Profil Brigjen Pol Prasetijo Utomo
Indonesia Police Watch (IPW) membeberkan ihwal siapa sebenarnya sosok Brigjen Prasetijo.

Prasetijo Utomo lahir di Jakarta 16 Januari 1970.

Dia adalah alumni angkatan polisi (Akpol) pada tahun 1991 yang merupakan teman seangkatan Kabareskrim Komjen Polisi Listyo Sigit Prabowo.

“Prasetyo Utomo sendiri adalah alumni Akpol 1991, teman satu Angkatan dengan Kabareskrim Komjen Sigit,” kata koordinator IPW Neta kepada Tribunnews, Rabu (15/7/2020).

Selain Listyo, Prasetijo merupakan seangkatan dengan sejumlah jenderal-jenderal yang tengah berada di pucuk pimpinan polri.
Di antaranya, Kapolda Kapolda Nusa Tenggara Barat (NTB) Muhammad Iqbal hingga Brigjen Krishna Murti menjabat Karomisinter Divhubinter Polri.

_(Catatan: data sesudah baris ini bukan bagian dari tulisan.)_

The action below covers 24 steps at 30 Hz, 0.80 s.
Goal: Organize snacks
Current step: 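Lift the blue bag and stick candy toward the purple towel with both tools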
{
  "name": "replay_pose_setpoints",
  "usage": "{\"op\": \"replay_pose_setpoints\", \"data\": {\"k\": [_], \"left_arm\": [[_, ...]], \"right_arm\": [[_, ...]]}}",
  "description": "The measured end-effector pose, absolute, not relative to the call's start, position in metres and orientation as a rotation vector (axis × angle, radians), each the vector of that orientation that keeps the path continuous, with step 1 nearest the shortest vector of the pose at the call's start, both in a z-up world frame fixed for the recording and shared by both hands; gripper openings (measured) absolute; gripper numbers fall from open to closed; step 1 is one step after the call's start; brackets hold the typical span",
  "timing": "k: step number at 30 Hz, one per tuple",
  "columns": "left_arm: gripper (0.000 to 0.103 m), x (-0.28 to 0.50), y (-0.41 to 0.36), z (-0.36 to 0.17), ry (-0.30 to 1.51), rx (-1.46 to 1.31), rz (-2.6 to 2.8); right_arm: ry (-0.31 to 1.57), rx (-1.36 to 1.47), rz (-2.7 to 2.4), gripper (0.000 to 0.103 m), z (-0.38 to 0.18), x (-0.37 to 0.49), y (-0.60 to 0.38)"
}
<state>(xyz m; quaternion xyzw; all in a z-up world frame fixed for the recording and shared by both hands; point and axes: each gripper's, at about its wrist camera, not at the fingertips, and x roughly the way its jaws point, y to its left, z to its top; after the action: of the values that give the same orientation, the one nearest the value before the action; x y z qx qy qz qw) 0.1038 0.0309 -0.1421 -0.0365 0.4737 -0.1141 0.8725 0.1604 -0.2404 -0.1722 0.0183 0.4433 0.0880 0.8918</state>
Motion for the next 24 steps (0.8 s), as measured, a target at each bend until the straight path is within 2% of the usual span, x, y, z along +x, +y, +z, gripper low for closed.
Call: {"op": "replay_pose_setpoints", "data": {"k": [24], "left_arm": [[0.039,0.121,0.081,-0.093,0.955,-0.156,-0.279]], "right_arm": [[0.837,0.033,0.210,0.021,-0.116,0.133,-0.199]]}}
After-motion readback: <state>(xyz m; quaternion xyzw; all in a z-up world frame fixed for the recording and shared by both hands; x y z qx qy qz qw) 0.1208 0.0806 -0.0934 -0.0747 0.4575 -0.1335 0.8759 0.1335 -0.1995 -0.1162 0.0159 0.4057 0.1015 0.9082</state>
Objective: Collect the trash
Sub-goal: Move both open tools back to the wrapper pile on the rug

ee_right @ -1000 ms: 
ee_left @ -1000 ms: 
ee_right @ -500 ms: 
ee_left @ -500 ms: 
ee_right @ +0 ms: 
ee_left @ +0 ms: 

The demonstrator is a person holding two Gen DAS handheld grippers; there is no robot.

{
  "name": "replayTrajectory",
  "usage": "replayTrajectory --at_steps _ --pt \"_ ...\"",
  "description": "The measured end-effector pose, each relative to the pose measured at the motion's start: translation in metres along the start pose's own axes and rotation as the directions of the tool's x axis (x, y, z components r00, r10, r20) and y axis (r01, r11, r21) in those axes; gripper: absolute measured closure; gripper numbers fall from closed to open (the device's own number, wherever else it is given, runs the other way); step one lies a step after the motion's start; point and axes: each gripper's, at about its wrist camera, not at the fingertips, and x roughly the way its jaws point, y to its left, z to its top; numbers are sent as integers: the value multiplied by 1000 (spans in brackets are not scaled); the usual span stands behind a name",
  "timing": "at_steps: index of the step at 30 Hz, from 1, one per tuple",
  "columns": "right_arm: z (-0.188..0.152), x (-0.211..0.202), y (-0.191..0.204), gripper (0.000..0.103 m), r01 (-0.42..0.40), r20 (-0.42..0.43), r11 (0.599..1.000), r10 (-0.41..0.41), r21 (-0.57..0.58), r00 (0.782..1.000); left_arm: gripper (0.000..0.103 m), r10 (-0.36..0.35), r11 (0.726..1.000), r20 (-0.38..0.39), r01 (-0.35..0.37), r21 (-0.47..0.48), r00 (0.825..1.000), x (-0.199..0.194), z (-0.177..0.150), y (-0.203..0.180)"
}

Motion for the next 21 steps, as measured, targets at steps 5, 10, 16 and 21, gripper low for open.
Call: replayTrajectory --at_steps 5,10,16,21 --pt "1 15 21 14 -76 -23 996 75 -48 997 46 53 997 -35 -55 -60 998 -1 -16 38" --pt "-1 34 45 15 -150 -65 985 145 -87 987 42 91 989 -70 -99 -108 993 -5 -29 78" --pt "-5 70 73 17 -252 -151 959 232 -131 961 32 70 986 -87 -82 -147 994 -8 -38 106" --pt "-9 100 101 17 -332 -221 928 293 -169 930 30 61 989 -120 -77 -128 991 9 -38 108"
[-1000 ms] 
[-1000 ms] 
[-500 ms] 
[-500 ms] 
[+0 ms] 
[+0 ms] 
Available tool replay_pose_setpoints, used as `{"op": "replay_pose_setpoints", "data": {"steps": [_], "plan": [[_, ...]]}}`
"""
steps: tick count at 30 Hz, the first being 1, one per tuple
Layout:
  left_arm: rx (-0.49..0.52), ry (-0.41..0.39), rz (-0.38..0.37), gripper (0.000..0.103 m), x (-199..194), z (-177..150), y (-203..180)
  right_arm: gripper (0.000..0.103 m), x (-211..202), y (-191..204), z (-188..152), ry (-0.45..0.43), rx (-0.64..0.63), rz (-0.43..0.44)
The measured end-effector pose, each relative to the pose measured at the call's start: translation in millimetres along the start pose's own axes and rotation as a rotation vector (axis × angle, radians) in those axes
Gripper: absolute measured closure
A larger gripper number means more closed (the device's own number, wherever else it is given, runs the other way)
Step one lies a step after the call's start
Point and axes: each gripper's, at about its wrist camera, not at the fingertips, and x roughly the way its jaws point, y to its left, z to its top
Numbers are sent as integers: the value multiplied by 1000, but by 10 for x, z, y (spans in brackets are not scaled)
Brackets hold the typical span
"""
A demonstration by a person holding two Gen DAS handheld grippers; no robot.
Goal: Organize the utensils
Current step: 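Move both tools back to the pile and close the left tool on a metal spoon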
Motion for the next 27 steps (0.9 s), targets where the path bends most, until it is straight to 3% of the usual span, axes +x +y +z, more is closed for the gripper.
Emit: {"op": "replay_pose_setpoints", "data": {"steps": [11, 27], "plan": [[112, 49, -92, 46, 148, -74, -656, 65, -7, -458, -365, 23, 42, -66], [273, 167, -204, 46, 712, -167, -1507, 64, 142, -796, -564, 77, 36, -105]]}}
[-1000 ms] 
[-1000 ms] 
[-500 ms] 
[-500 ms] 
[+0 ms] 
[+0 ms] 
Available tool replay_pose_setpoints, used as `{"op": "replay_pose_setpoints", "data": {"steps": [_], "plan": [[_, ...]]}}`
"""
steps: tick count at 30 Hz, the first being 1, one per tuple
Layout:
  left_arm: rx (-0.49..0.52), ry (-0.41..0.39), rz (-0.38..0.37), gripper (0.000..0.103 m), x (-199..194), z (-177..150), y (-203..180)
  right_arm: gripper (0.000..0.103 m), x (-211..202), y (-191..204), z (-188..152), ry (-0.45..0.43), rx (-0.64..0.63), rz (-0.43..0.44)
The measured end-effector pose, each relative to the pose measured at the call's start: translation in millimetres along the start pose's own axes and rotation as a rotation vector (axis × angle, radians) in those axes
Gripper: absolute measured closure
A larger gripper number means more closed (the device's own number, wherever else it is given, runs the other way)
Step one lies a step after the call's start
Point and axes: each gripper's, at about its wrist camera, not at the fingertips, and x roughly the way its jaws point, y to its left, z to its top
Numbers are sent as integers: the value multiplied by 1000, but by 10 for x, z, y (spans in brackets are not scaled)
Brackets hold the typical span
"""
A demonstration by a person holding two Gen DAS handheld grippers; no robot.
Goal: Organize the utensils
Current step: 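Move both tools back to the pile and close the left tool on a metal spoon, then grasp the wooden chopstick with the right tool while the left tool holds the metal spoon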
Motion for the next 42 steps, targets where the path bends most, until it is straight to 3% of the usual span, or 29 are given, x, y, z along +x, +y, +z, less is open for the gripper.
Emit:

Lalu, Irjen Mohammad Fadil Imran yang kini menjabat Kapolda Jawa Timur yang juga merupakan alumni Akpol 1991.

“Alumni Akpol 1991 cukup kompak Alumni Akpol 1991 termasuk Brigjen Prasetijo Utomo dinilai cukup kompak. Total mereka yang pernah lulus Akpol ’91 ada 202 orang,” jelas Neta.

BACA JUGA:  Bea Cukai Kudus Grebek 3 Rumah Di Jepara Jadikan tempat menimbun rokok ilegal

Sebelum menjabat Karokorwas PPNS Bareskrim Polri, Prasetijo sebelumnya menjabat sebagai Kabagkembangtas Romisinter Divhubinter Polri.

Sebelumnya lagi, Prasetijo juga pernah menjabat sebagai Direktur Reserse Kriminal Umum Polda Sumatera Selatan.
Berdasarkan penelusuran Tribunews, Prasetijo juga pernah menjabat sebagai Wakil Direktur Reserse Kriminal Umum Polda Jawa Timur.

Sebelum didapuk menjadi Wadirkrimum Polda Jawa Timur, ia juga pernah menjabat sebagai Kapolres Mojokerto Jawa Timur.

Neta mengatakan berbagai kontroversi yang pernah dilakukan oleh Prasetijo Utomo selama menjabat Karo Korwas PPNS Bareskrim Polri. Yang paling anyar, aksi heroik Prasetijo menyita aset dan bangunan hotel di Bali.

“Saat menjabat sebagai Karo Korwas PPNS Bareskrim Polri, Prasetijo Utomo pernah menyita aset dan bangunan hotel salah satu pengusaha asal Surabaya yang diduga mengemplang pajak negara hingga Rp200 miliar di Bali tahun 2019 lalu,” jelasnya.
Tak hanya itu, Prasetijo juga pernah menjadi sorotan karena berani menutup kegiatan reklamasi di Tegal pada Agustus 2019 lalu.

“Pada Agustus tahun 2019 lalu juga, Prasetijo juga tercatat menutup kegiatan reklamasi di Tegal Mas di Kabupaten Pesawaran, Provinsi Lampung,” katanya.

“Bareskrim Polri saat itu menegaskan bahwa tak boleh lagi ada kegiatan reklamasi di lokasi yang ditempati plang pengumuman tersebut,” pungkasnya.